BESUCH DER HOLOCAUST-GEDENKSTÄTTE YAD VASHEM
ANSPRACHE VON PAPST FRANZISKUS
Jerusalem
Montag, 26. Mai 2014
„Adam, wo bist du?“ (vgl. Gen 3,9).
Wo bist du, o Mensch? Wohin bist du gekommen?
An diesem Ort, der Gedenkstätte an die Shoah, hören wir diese Frage Gottes wieder erschallen: „Adam, wo bist du?“
In dieser Frage liegt der ganze Schmerz des Vaters, der seinen Sohn verloren hat.
Der Vater kannte das Risiko der Freiheit; er wusste, dass der Sohn verlorengehen könnte… doch vielleicht konnte nicht einmal der Vater sich einen solchen Fall, einen solchen Abgrund vorstellen!

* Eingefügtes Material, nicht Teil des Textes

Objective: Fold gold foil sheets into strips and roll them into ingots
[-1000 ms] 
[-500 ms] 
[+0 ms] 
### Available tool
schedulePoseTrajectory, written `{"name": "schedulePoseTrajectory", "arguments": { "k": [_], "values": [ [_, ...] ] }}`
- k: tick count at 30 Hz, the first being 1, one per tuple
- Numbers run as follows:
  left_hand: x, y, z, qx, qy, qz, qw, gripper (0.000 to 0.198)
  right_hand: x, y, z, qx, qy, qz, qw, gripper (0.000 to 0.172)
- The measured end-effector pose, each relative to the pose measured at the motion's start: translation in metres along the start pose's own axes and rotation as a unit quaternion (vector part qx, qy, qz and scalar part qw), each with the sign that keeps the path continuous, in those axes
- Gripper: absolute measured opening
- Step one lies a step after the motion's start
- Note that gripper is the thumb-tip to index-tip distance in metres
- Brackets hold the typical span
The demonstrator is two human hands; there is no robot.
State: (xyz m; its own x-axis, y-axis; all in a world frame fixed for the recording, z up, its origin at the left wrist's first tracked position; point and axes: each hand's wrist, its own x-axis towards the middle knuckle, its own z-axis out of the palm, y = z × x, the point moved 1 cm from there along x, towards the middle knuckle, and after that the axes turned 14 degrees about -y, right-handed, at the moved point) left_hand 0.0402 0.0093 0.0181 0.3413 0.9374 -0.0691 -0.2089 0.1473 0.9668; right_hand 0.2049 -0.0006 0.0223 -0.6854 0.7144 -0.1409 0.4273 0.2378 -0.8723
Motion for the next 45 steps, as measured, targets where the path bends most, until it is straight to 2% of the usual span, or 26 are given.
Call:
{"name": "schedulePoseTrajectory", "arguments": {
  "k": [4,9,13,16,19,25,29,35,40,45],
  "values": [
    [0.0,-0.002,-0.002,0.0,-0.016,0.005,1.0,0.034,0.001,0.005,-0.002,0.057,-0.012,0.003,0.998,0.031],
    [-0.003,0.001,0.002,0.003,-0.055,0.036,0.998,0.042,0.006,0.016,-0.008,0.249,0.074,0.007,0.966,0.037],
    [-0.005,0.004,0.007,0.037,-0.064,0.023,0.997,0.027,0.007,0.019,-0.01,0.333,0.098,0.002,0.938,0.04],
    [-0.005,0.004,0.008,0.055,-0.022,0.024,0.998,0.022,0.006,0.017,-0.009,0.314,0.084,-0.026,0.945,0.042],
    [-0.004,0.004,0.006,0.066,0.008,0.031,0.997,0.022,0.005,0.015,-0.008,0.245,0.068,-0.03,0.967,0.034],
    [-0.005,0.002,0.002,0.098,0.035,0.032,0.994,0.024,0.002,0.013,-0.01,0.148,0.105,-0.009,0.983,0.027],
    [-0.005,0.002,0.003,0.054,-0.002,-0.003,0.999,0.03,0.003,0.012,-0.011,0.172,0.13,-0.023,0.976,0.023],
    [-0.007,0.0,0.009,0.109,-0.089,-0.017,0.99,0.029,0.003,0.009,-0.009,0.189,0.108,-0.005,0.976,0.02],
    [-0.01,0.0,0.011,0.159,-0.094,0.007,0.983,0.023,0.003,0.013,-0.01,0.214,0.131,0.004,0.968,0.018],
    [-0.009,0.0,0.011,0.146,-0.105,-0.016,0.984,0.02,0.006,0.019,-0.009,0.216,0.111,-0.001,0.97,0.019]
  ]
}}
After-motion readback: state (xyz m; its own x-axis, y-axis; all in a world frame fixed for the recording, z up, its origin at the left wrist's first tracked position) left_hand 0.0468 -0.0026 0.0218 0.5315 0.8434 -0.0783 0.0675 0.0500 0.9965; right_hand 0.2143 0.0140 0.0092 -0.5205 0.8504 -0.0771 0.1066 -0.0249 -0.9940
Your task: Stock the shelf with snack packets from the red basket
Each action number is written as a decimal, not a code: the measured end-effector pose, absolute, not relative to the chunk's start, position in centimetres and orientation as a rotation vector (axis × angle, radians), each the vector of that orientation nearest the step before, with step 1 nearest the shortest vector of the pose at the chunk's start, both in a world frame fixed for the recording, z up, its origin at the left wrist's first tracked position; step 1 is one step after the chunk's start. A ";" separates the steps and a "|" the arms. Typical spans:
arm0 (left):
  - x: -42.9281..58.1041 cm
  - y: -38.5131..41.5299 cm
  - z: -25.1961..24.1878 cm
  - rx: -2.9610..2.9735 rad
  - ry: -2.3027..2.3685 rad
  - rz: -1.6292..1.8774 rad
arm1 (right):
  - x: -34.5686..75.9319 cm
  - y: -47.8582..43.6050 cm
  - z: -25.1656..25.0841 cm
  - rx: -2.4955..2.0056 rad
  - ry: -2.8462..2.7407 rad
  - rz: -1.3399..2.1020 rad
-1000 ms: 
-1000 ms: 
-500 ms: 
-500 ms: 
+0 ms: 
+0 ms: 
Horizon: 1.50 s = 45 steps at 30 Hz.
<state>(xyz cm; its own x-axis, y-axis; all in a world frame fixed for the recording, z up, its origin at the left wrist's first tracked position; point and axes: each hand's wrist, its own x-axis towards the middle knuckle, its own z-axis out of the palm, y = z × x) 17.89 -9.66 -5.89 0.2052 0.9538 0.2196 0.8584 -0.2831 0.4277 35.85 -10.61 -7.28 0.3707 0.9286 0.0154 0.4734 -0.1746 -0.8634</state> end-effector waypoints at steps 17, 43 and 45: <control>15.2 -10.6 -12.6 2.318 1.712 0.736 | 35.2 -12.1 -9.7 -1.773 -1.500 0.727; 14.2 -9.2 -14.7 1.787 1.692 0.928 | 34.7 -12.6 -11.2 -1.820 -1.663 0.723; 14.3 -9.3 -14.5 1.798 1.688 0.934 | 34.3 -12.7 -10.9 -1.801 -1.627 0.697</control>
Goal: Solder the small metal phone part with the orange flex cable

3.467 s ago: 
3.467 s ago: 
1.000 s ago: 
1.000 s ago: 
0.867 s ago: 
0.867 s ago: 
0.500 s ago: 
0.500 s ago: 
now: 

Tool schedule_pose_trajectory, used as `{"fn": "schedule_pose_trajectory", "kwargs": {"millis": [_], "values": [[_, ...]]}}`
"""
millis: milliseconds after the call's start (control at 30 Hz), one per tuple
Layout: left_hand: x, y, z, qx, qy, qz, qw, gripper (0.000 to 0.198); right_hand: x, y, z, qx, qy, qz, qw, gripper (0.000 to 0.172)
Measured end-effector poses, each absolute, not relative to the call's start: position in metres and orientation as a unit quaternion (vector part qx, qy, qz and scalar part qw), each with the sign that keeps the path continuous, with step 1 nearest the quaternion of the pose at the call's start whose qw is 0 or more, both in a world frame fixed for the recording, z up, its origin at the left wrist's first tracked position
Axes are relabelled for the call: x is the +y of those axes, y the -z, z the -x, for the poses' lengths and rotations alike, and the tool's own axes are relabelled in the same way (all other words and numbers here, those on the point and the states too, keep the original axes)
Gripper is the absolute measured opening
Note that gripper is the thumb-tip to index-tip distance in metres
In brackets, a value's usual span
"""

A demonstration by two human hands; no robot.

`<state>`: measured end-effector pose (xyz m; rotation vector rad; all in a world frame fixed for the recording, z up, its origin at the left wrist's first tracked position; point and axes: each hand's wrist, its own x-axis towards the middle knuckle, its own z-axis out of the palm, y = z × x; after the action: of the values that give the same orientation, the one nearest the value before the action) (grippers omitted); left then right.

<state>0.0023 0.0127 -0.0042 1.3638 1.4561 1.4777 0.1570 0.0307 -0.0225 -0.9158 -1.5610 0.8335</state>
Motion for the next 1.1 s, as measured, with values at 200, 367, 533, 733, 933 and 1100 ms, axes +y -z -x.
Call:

Jener Ruf „Wo bist du?“ tönt hier, angesichts der unermesslichen Tragödie des Holocaust wie eine Stimme, die sich in einem bodenlosen Abgrund verliert…
Mensch, wer bist du? Ich erkenne dich nicht mehr.
Wer bist du, o Mensch, Wer bist du geworden?
Zu welchem Gräuel bist du fähig gewesen?
Was hat dich so tief fallen lassen?
Es ist nicht die Erde vom Ackerboden, aus der du gemacht bist. Die Erde vom Ackerboden ist gut, ein Werk meiner Hände.
Es ist nicht der Lebensatem, den ich in deine Nase geblasen habe. Jener Atem kommt von mir, er ist sehr gut (vgl. Gen 2,7).
Nein, dieser Abgrund kann nicht allein dein Werk sein, ein Werk deiner Hände, deines Herzens… Wer hat dich verdorben? Wer hat dich verunstaltet?
Wer hat dich angesteckt mit der Anmaßung, dich zum Herrn über Gut und Böse zu machen?
Wer hat dich überzeugt, dass du Gott bist? Nicht nur gefoltert und getötet hast du deine Brüder, sondern du hast sie als Opfer dir selber dargebracht, denn du hast dich zum Gott erhoben.
Heute hören wir hier wieder die Stimme Gottes: „Adam, wo bist du?“
Vom Boden erhebt sich ein leises Stöhnen: Erbarme dich unser, o Herr!
Du Herr, unser Gott, bist im Recht; uns aber treibt es die Schamröte ins Gesicht, die Schande (vgl. Bar 1,15).
Ein Übel ist über uns gekommen, wie es unter dem ganzen Himmel noch nie geschehen ist (vgl. Bar 2,2). Jetzt aber, o Herr, höre unser Gebet, erhöre unser Flehen, rette uns um deiner Barmherzigkeit willen. Errette uns aus dieser Ungeheuerlichkeit.
Allmächtiger Herr, eine Seele in Ängsten schreit zu dir. Höre, Herr, erbarme dich!
Wir haben gegen dich gesündigt. Du thronst in Ewigkeit (vgl. Bar 3,1-3)
Denk an uns in deiner Barmherzigkeit. Gib uns die Gnade, uns zu schämen für das, was zu tun wir als Menschen fähig gewesen sind, uns zu schämen für diesen äußersten Götzendienst, unser Fleisch, das du aus Lehm geformt und das du mit deinem Lebensatem belebt hast, verachtet und zerstört zu haben.
Niemals mehr, o Herr, niemals mehr!
„Adam, wo bist du?“
Da sind wir, Herr, mit der Scham über das, was der als dein Abbild und dir ähnlich erschaffene Mensch zu tun fähig gewesen ist.
Denk an uns in deiner Barmherzigkeit.